In order to live efficiently (and to give our brains a break), we are constantly inhibiting sensory information. Synaesthesia occurs when some of these sensory pathways aren’t inhibited fully, says the theory of response inhibition. Science tells us that synesthetes are more likely to partake in creative activities (Dailey, Martindale, Borkum, 1997) so the phenomenon naturally lends itself well to artistic interpretations. The Supersenses exhibition saw a fusion of science and art to illustrate living with the condition. A ‘sensory sound pit’ by artist Di Mainstone allowed visitors to interact with moving sand, light and music to give the effect  of seeing colours in response to sound. A ‘lexical-gustatory synaesthesia’ London tube map by James Wannerton showed how something as arbitrary as a tube station can be assigned a specific taste (apparently Covent Garden tastes like chocolate digestives and Kings Cross like fruit cake and dripping).

We all have the capacity for synaesthesic experiences on some level. The well-known bouba-kiki effect (Köhler, 1947) demonstrates this; in the study people universally associate a round shape with ‘bouba’ and a spiky shape with ‘kiki’. Alberto Gallace, Charles Spence and Erica Boshin from the Cross Modal Research Laboratory in Oxford reported in 2010 that bouba and kiki also have specific tastes associated with them. For example, mint chocolate is rated as more “kiki” than regular chocolate. The exhibition explored this, and prompted visitors to think about the vast individual differences within perception and senses. A ‘colour vision experiment’ installation narrated the differences in colour perception (my idea of the perfect ‘yellow’ was subtly different to that of other visitors).

All in all, the exhibition toyed with some interesting concepts in an immersive and interactive way. I left with a feeling of heightened senses (and I couldn’t help but wonder what my own name would taste like).

Madeleine Pownall is an undergraduate at the University of Lincoln. She blogs at http://thoughtbubblesblog.co.uk

The exhibition runs until 8 October.

References

Cytowic, Richard E. (2002).
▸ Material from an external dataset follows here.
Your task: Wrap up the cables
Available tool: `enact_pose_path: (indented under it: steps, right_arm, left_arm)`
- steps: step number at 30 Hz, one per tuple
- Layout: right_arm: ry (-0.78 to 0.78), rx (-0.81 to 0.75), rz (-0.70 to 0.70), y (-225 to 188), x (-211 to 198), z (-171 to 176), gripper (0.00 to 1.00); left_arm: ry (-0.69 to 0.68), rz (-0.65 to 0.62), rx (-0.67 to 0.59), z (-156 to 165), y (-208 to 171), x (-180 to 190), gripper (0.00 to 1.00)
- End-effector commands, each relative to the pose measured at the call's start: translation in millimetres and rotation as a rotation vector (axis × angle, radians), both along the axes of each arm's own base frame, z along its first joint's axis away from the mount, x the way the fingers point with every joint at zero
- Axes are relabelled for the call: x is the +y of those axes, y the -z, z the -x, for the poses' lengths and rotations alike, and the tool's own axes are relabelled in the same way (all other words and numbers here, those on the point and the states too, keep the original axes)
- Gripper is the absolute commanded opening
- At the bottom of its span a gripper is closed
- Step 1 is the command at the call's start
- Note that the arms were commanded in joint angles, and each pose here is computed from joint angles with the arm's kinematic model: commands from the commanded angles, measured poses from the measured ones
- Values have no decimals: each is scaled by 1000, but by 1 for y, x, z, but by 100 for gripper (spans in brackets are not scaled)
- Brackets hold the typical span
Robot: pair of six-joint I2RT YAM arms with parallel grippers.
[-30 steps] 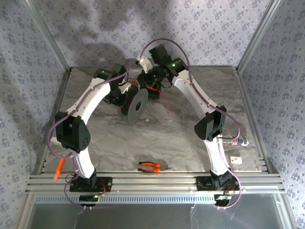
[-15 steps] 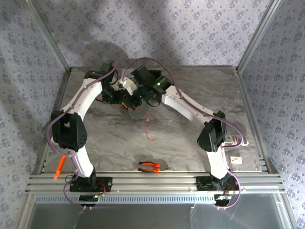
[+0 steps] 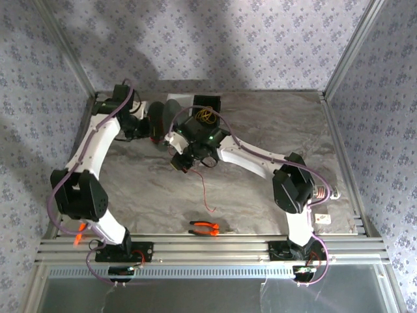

Synesthesia: A Union of the Senses (2nd edition). Cambridge, Massachusetts: MIT Press.

Dailey A, Martindale C, Borkum J (1997). "Creativity, synesthesia, and physiognomic perception". Creativity Research Journal. 10 (1): 1–8.

Gallace, A., Boschin, E., & Spence, C. (2010). On the taste of “Bouba” and “Kiki”: An exploration of word–food associations in neurologically normal participants. Cognitive Neuroscience, 2(1), 34-46.